■ Problem description
Among the lines of the material below, count those holding "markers". Report the number by itself.

■ Exercise inputs
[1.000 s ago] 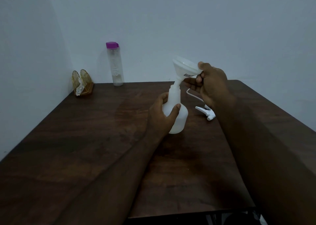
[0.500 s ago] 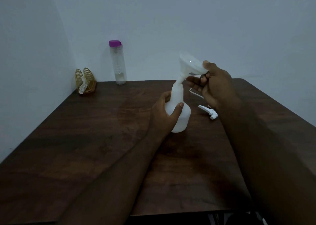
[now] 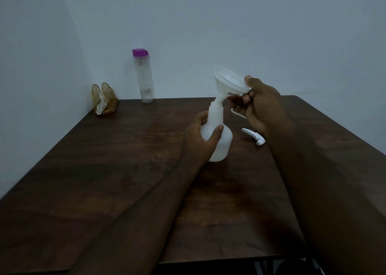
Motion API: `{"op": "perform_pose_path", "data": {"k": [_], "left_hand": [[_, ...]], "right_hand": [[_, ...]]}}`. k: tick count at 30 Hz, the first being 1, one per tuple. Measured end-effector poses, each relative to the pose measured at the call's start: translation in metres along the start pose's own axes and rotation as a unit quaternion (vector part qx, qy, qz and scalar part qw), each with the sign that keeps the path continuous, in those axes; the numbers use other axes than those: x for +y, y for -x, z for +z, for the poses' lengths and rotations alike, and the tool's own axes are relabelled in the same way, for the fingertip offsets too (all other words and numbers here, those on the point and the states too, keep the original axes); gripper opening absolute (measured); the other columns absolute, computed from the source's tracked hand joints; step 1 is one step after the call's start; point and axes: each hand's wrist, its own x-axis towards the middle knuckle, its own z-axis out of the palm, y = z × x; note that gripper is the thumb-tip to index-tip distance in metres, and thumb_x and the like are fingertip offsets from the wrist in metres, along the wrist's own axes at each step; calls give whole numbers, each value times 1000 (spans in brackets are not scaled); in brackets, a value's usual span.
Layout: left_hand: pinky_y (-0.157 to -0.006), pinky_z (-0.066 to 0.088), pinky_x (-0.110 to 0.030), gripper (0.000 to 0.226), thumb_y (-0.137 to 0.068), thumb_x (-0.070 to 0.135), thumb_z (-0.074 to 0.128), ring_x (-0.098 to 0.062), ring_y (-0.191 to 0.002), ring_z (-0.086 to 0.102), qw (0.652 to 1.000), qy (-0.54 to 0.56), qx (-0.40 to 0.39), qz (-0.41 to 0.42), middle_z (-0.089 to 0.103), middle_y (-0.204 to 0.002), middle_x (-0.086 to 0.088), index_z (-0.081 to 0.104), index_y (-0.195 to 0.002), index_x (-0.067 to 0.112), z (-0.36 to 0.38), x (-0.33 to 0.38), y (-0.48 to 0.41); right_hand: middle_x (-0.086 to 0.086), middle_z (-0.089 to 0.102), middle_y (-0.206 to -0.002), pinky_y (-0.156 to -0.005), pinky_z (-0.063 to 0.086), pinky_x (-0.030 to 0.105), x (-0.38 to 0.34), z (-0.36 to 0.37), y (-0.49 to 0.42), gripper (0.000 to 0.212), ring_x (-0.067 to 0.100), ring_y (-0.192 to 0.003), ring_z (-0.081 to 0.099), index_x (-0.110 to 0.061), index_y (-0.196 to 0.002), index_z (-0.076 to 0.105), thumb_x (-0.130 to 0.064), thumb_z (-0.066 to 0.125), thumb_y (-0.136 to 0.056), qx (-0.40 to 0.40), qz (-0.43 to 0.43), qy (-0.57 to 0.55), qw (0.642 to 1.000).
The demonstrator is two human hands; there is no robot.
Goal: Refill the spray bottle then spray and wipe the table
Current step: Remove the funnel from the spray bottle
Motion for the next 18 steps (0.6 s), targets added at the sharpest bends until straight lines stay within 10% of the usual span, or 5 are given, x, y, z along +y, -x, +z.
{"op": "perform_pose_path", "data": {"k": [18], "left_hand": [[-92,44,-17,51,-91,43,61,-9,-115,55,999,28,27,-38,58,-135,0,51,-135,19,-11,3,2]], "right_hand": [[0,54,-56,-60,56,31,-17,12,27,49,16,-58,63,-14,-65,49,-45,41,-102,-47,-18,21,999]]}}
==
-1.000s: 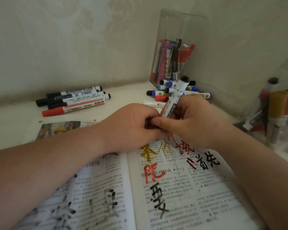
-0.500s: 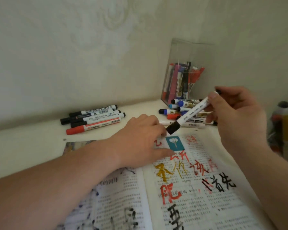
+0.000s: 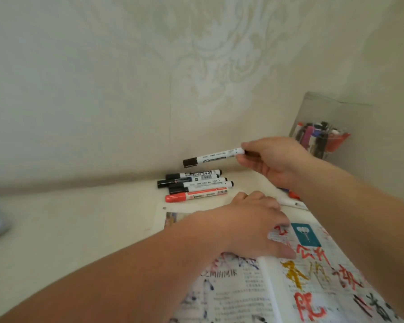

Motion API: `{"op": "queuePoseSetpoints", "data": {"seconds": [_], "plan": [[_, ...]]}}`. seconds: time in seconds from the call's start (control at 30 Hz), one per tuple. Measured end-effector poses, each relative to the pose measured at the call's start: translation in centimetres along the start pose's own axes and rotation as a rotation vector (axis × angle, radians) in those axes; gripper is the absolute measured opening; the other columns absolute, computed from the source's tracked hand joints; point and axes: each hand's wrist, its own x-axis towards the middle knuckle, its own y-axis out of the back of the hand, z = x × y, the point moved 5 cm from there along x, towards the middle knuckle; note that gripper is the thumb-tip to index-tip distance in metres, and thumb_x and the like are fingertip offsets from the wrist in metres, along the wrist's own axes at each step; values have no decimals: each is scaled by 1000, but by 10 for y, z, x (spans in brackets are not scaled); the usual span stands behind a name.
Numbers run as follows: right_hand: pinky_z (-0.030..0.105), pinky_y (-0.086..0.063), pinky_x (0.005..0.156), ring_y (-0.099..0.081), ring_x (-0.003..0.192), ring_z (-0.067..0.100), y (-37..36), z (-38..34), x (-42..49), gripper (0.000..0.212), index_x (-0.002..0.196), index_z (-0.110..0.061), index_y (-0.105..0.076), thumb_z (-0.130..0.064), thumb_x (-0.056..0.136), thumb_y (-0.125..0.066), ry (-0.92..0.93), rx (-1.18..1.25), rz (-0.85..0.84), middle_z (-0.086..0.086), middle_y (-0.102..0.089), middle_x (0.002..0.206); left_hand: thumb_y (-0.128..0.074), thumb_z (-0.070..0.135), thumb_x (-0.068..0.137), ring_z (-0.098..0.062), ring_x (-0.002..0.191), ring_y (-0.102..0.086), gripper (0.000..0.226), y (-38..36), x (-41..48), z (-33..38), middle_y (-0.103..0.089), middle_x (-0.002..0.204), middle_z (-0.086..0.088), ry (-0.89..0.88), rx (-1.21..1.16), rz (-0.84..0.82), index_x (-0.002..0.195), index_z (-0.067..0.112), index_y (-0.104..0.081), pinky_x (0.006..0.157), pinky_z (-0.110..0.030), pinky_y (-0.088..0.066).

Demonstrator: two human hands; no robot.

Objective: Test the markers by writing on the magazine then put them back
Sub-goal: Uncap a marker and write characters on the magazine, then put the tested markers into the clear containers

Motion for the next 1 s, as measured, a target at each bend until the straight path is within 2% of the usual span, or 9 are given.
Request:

■ Response to this task
2